IBM, Walmart and Tsinghua University this morning are announcing a new program that will use blockchain technology to track food that is transported and sold to consumers across China. Food safety is a big issue in China these days, and the program will allow digital tracking of food from suppliers to store shelves and ultimately to consumers, making it much easier to quickly find and address contamination. You can read more about the program here.

The blockchain tracking collaboration is just one of a number of innovative programs that IBM Chief Ginni Rometty talked with me about yesterday while visiting Fortune’s Most Powerful Women Summit in California. The IBM chief has been a regular at this annual gathering, providing updates on her effort to transform Big Blue from a server-based business to a cloud, data and analytics company – a “cognitive” company, as she calls it. It’s been a tough transition, with revenues falling for eighteen straight quarters. But the latest results, reported Monday, show the strategy is starting to yield results. (You can read what analysts have to say about Monday’s earnings report here.)

Among the most exciting new projects she discussed is a recently announced program with Quest Diagnostics that will provide cancer doctors and patients across the country with access to Watson’s vast genomics databases, to improve cancer diagnoses and help patients get the benefit of the latest developments in the rapidly evolving field of cancer research. You can read more about that program here.

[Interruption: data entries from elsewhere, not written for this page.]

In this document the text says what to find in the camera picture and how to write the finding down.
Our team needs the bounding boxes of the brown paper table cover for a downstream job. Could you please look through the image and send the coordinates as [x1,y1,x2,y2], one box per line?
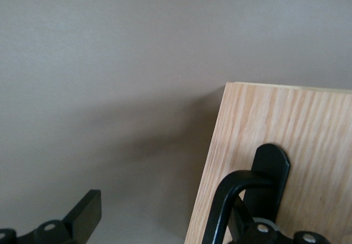
[0,0,352,244]

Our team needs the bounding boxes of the black metal drawer handle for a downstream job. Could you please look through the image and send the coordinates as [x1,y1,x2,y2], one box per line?
[202,143,292,244]

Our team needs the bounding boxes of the light wooden drawer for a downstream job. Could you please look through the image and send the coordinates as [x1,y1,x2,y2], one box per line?
[183,81,352,244]

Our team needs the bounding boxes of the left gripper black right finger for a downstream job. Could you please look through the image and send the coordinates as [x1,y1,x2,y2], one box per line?
[228,195,292,244]

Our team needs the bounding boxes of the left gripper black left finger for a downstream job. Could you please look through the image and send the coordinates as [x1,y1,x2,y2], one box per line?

Rometty told the MPW crowd that calling such programs “artificial intelligence” is a misnomer, since they enhance, rather than replace, human decision making. But she acknowledged that rapid advances in cognitive computing skills likely will eliminate many existing jobs. And she echoed the call, heard in this column from other CEOs, for business leaders to do more to provide education and training in math and science to support this transition.

“If you step back and look at technology from every era, it has displaced jobs but also created a lot of jobs,” Rometty said. “One day we are going to look back, and whatever this era is called, it is going to put a premium on math and science.” You can read and watch Rometty’s comments yesterday here.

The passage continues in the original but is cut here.